Why slower function run faster if surrounded with another functions?

Question

Just a little c++ code, confirmed behavior in java.

This is example code what reproduce this behavior compiled with Visual Studio 2019 Release x64. I got:

611ms for just increment element.

631ms for increment element with cache, so additional 20ms for overhead.

But when i add heavy op for before each increment(i choised random number generation) and got:

2073ms for just increment element.

1432ms for increment element using cache.

I have intel cpu 10700K, and 3200RAM if it matter.

#include <iostream>
#include <random>
#include <chrono>
#include <cstdlib>


#define ARR_SIZE 256 * 256 * 256 
#define ACCESS_SIZE 256 * 256
#define CACHE_SIZE 1024 
#define ITERATIONS 1000

using namespace std;
using chrono::high_resolution_clock;
using chrono::duration_cast;
using chrono::milliseconds;

int* arr;
int* cache;
int counter = 0;

void flushCache() {
    for (int j = 0; j < CACHE_SIZE; ++j)
    {
        ++arr[cache[j]];
    }
    counter = 0;
}

void incWithCache(int i) {
    cache[counter] = i;
    ++counter;
    if (counter == CACHE_SIZE) {
        flushCache();
    }
}

void incWithoutCache(int i) {
    ++arr[i];
}

int heavyOp() {
    return rand() % 107;
}

void main()
{
    arr = new int[ARR_SIZE];
    cache = new int[CACHE_SIZE];
    int* access = new int[ACCESS_SIZE];

    random_device rd;
    mt19937 gen(rd());

    for (int i = 0; i < ACCESS_SIZE; ++i) {
        access[i] = gen() % (ARR_SIZE);
    }
    for (int i = 0; i < ARR_SIZE; ++i) {
        arr[i] = 0;
    }


    auto t1 = high_resolution_clock::now();
    for (int iter = 0; iter < ITERATIONS; ++iter) {
        for (int i = 0; i < ACCESS_SIZE; ++i) {
            incWithoutCache(access[i]);
        }
    }
    auto t2 = high_resolution_clock::now();
    auto ms_int = duration_cast<milliseconds>(t2 - t1);
    cout << "Time without cache " << ms_int.count() << "ms\n";

    t1 = high_resolution_clock::now();
    for (int iter = 0; iter < ITERATIONS; ++iter) {
        for (int i = 0; i < ACCESS_SIZE; ++i) {
            incWithCache(access[i]);
        }
        flushCache();
    }
    t2 = high_resolution_clock::now();
    ms_int = duration_cast<milliseconds>(t2 - t1);
    cout << "Time with cache " << ms_int.count() << "ms\n";


    t1 = high_resolution_clock::now();
    for (int iter = 0; iter < ITERATIONS; ++iter) {
        for (int i = 0; i < ACCESS_SIZE; ++i) {
            heavyOp();
            incWithoutCache(access[i]);
        }
    }
    t2 = high_resolution_clock::now();
    ms_int = duration_cast<milliseconds>(t2 - t1);
    cout << "Time without cache and time between " << ms_int.count() << "ms\n";

    t1 = high_resolution_clock::now();
    for (int iter = 0; iter < ITERATIONS; ++iter) {
        for (int i = 0; i < ACCESS_SIZE; ++i) {
            heavyOp();
            incWithCache(access[i]);
        }
        flushCache();
    }
    t2 = high_resolution_clock::now();
    ms_int = duration_cast<milliseconds>(t2 - t1);
    cout << "Time with cache and time between " << ms_int.count() << "ms\n";
}

Those two operations are not very similar?
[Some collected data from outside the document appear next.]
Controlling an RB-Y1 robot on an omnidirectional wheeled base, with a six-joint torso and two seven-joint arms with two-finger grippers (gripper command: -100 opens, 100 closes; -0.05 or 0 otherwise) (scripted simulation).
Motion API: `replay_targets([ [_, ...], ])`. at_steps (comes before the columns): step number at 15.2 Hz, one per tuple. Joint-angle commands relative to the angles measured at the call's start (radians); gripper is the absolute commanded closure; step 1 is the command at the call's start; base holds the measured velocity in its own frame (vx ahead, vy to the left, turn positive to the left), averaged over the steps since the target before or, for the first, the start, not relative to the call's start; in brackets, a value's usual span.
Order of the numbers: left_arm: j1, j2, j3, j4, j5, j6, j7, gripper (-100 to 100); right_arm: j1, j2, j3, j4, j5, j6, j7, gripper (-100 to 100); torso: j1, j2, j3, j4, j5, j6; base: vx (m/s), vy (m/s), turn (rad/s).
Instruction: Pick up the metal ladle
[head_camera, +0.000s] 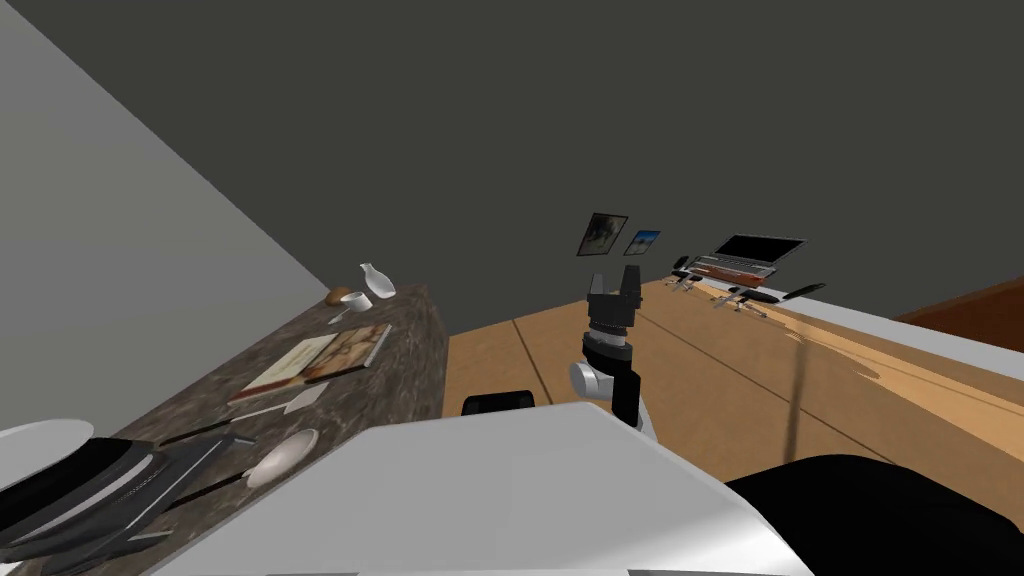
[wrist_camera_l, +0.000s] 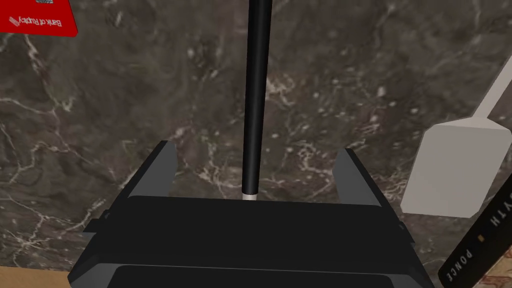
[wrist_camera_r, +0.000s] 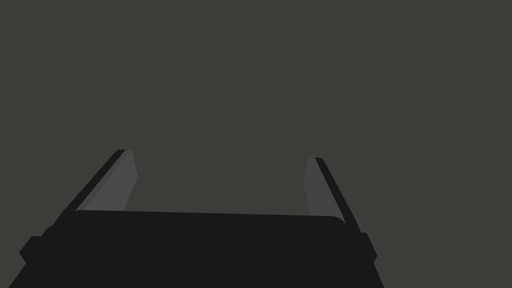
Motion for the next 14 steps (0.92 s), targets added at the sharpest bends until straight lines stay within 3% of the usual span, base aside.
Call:
replay_targets([
  [1,0.012,-0.002,-0.006,0.008,-0.036,-0.014,-0.001,-100,0.0,0.0,0.0,0.0,0.0,0.0,0.0,0,0.0,0.0,0.0,0.0,0.0,0.0,0.012,-0.008,-0.2],
  [2,0.005,0.001,-0.004,-0.002,-0.018,-0.008,0.005,-100,0.0,0.0,0.0,0.0,0.0,0.0,0.0,0,0.0,0.0,0.0,0.0,0.0,0.0,0.007,-0.002,-0.067],
  [3,0.004,-0.021,-0.026,0.015,-0.031,0.018,0.008,-100,0.0,0.0,0.0,0.0,0.0,0.0,0.0,0,0.0,0.0,0.0,0.0,0.0,-0.001,-0.016,0.006,-0.121],
  [5,0.002,-0.039,-0.044,0.029,-0.038,0.041,0.008,-100,0.0,0.0,0.0,0.0,0.0,0.0,0.0,0,0.001,0.002,0.001,0.0,0.0,0.0,-0.044,0.016,-0.177],
  [6,0.007,-0.028,-0.03,0.016,-0.034,0.024,0.009,-100,0.0,0.0,0.0,0.0,0.0,0.0,0.0,0,0.002,0.003,0.002,0.001,0.001,-0.001,-0.033,0.012,-0.045],
  [7,0.008,-0.03,-0.032,0.017,-0.034,0.029,0.01,100,0.0,0.0,0.0,0.0,0.0,0.0,0.0,0,0.001,0.003,0.002,0.001,0.0,-0.001,-0.011,0.005,-0.002],
  [11,0.009,-0.03,-0.032,0.017,-0.034,0.027,0.011,100,0.0,0.0,0.0,0.0,0.0,0.0,0.0,0,0.003,0.0,0.0,0.0,0.002,0.0,-0.002,0.0,0.007],
  [12,0.006,-0.004,-0.009,0.0,-0.025,-0.005,0.008,100,0.0,0.0,0.0,0.0,0.0,0.0,0.0,0,0.003,0.0,0.0,0.0,0.002,0.0,0.022,-0.007,0.196],
  [14,0.014,-0.009,-0.009,-0.003,-0.026,0.007,0.012,100,0.0,0.0,0.0,0.0,0.0,0.0,0.0,0,0.002,-0.002,-0.001,0.0,0.001,-0.001,0.04,-0.017,0.158],
])
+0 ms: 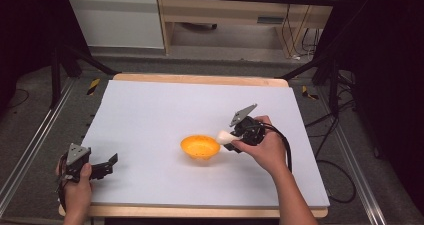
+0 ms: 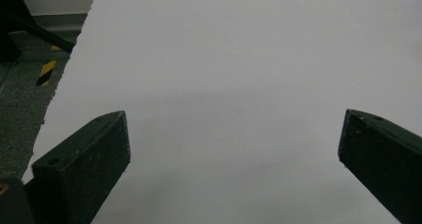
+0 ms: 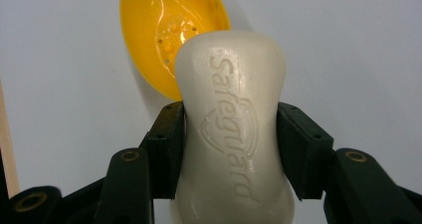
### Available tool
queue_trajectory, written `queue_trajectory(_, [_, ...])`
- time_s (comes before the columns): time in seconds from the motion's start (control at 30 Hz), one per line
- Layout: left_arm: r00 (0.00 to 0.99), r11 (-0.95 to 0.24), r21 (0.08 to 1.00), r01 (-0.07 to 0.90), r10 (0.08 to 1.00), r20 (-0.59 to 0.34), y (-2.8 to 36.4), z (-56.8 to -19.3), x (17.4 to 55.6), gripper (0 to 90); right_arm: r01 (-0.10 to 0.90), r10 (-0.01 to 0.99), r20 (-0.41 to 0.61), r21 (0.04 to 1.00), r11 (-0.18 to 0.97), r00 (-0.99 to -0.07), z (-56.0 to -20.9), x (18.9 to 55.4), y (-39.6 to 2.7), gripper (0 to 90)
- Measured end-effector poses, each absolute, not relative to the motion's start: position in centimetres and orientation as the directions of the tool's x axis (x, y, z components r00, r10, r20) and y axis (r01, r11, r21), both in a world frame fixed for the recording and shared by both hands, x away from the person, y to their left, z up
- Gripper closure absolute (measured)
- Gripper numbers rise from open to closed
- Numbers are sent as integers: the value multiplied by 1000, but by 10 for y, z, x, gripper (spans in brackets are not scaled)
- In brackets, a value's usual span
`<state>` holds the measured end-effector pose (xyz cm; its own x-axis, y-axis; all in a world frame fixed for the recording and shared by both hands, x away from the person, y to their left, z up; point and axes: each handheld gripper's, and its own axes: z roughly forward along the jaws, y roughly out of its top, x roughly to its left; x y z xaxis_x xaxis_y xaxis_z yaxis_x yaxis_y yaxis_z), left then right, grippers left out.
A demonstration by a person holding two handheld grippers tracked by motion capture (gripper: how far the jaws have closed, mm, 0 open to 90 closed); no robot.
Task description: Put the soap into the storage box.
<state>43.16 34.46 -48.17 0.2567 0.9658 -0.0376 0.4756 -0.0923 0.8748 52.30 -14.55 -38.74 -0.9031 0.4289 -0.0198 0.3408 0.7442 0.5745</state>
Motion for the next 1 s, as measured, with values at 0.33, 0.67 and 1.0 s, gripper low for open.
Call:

What are they supposed to do and how are they supposed to be related? And whatnisbyour command linebfor compiling? — Yakk - Adam Nevraumont, Mar 18 '21 at 23:46
Without the generated assembly code we can only guess. I'd check where that differs. `heavyOp` obviously somehow has operations that invalidate the CPU cache. — tofro, Mar 18 '21 at 23:50
@Yakk-AdamNevraumont Given big array, and need to increment given elements. One function increment immediately, second store them in cache and increment when cache filled. I compiled it with visual studio, so i dont know command line, just Release and x64. — Grey, Mar 18 '21 at 23:54
@tofro Seems like it connected with cache. I changed elements to be changed from random to 0, 64, 128, 192 ... etc, and get this effect, with smaller increment it doesnt appear. But i still dont know why so big difference. — Grey, Mar 19 '21 at 00:08
BTW, the only thing stopping your code from compiling with `g++` 10.2 on GNU/Linux is that it's an error for `main` to be `void` instead of `int`. :/ After fixing that, I can't repro your result: without batched updates is faster both ways, on i7-6700k (with 8MiB of L3 cache). Like 370ms vs. 457ms for "fast", 688ms vs. 736ms for "slow" (after running a couple times to warm up CPU frequency). So 1. clearly glibc rand is less slow than MSVCs, and 2. the extra cost for batching updates in your "cache" adds nearly linearly. — Peter Cordes, Mar 19 '21 at 15:36
Note that since you don't use the result of "heavyOp", everything optimizes away except the call to `rand()`. Note that `% 107` is slow anyway, just a multiply and shift. — Peter Cordes, Mar 19 '21 at 15:42
Your global pointers are giving the compiler a hard time; it has to assume that any write to `cache[i]` or read of `access[i]` might be the same memory as `counter`, because they're both `int`. https://godbolt.org/z/ss6PK8 runs significantly faster with G++ -O3 - using `int cache[CACHE_SIZE];` and so on so the compiler knows they don't overlap and can keep things in registers, at least when it's not calling functions like rand. That would mix things up for MSVC, too - would be interesting to see if results are similar but faster, or qualitatively different. — Peter Cordes, Mar 19 '21 at 16:56
@PeterCordes correct, the results are reproducible only with VC++ and only in the presence of a call to `rand()`. I made global pointers `const`, which [helped](https://gcc.godbolt.org/z/Wqeczz) with the codegen (edit: it didn't:), but still runs 3, 4 take 3s and 2s respectively, and run 3 is still reported as heavily front-end bound. — rustyx, Mar 19 '21 at 17:01

Dean Johnson · Answer 1 · 2021-03-19T05:32:35.837

I think these kind of questions are extremely hard to answer - optimizing compilers, instruction reordering, and caching all make this hard to analyze but I do have a hypothesis.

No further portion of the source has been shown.